MLOps workflow on Databricks

This article describes how you can use MLOps on the Databricks Lakehouse platform to optimize the performance and long-term efficiency of your machine learning (ML) systems. It includes general recommendations for an MLOps architecture and describes a generalized workflow using the Databricks Lakehouse platform that you can use as a model for your ML development-to-production process.

What is MLOps?

MLOps is a set of processes and automated steps to manage code, data, and models. It combines DevOps, DataOps, and ModelOps.

MLOps lakehouse

ML assets such as code, data, and models are developed in stages that progress from early development stages that do not have tight access limitations and are not rigorously tested, through an intermediate testing stage, to a final production stage that is tightly controlled. The Databricks Lakehouse platform lets you manage these assets on a single platform with unified access control.

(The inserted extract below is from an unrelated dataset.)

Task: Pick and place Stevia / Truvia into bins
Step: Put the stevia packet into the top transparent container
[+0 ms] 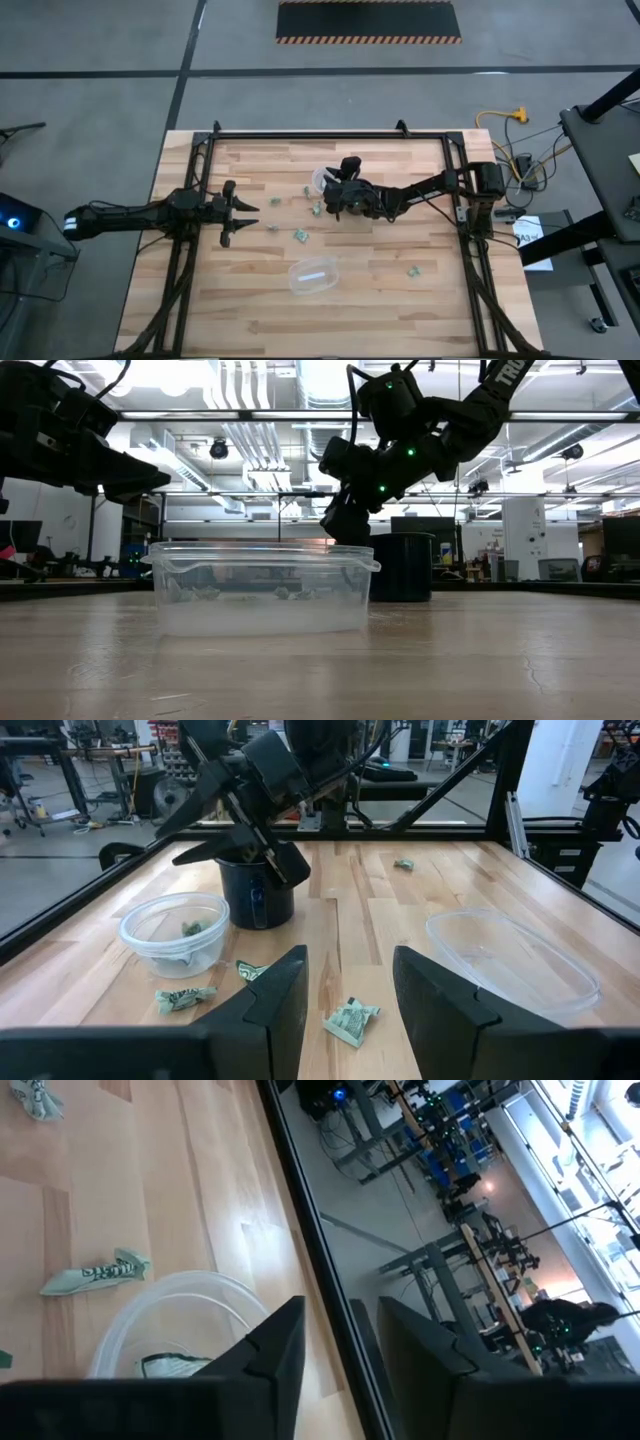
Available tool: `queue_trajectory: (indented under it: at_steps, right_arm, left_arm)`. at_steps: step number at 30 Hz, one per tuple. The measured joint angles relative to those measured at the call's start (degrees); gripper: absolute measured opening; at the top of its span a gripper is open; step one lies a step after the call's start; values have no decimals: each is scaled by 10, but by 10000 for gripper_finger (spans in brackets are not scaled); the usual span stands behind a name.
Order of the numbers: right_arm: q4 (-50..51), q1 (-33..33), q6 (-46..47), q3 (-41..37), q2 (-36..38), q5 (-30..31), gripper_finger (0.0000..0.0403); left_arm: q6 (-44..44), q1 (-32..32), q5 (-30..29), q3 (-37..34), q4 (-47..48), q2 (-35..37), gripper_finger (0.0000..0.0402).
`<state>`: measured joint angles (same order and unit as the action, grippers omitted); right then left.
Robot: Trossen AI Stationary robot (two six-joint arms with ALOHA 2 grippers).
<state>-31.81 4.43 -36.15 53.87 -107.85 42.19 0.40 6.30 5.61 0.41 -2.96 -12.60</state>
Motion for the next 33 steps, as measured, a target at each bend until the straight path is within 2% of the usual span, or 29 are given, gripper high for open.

You can develop data applications and ML applications on the same platform, reducing the risks and delays associated with moving data around.

General recommendations for MLOps

This section includes some general recommendations for MLOps on Databricks with links for more information.

Create a separate environment for each stage

An execution environment is the place where models and data are created or consumed by code. Each execution environment consists of compute instances, their runtimes and libraries, and automated jobs.

Databricks recommends creating separate environments for the different stages of ML code and model development with clearly defined transitions between stages. The workflow described in this article follows this process, using the common names for the stages:

Other configurations can also be used to meet the specific needs of your organization.

Access control and versioning

Access control and versioning are key components of any software operations process. Databricks recommends the following:

  • Use Git for version control. Pipelines and code should be stored in Git for version control. Moving ML logic between stages can then be interpreted as moving code from the development branch, to the staging branch, to the release branch. Use Databricks Repos to integrate with your Git provider and sync notebooks and source code with Databricks workspaces. Databricks also provides additional tools for Git integration and version control; see Developer tools and guidance.

  • Store data in a Lakehouse architecture using Delta tables. Data should be stored in a Lakehouse architecture in your cloud account. Both raw data and feature tables should be stored as Delta tables with access controls to determine who can read and modify them.

  • Manage models and model development with MLflow. You can use MLflow to track the model development process and save code snapshots, model parameters, metrics, and other metadata. Use the Model Registry to manage model versioning and deployment status. The Model Registry provides webhooks and an API so you can integrate with CD systems, and also handles access control for models.

Deploy code, not models

In most situations, Databricks recommends that during the ML development process, you promote code, rather than models, from one environment to the next. Moving project assets this way ensures that all code in the ML development process goes through the same code review and integration testing processes. It also ensures that the production version of the model is trained on production code. For a more detailed discussion of the options and trade-offs, see Model deployment patterns.

Development stage

The focus of the development stage is experimentation. Data scientists develop features and models and run experiments to optimize model performance. The output of the development process is ML pipeline code that can include feature computation, model training, inference, and monitoring.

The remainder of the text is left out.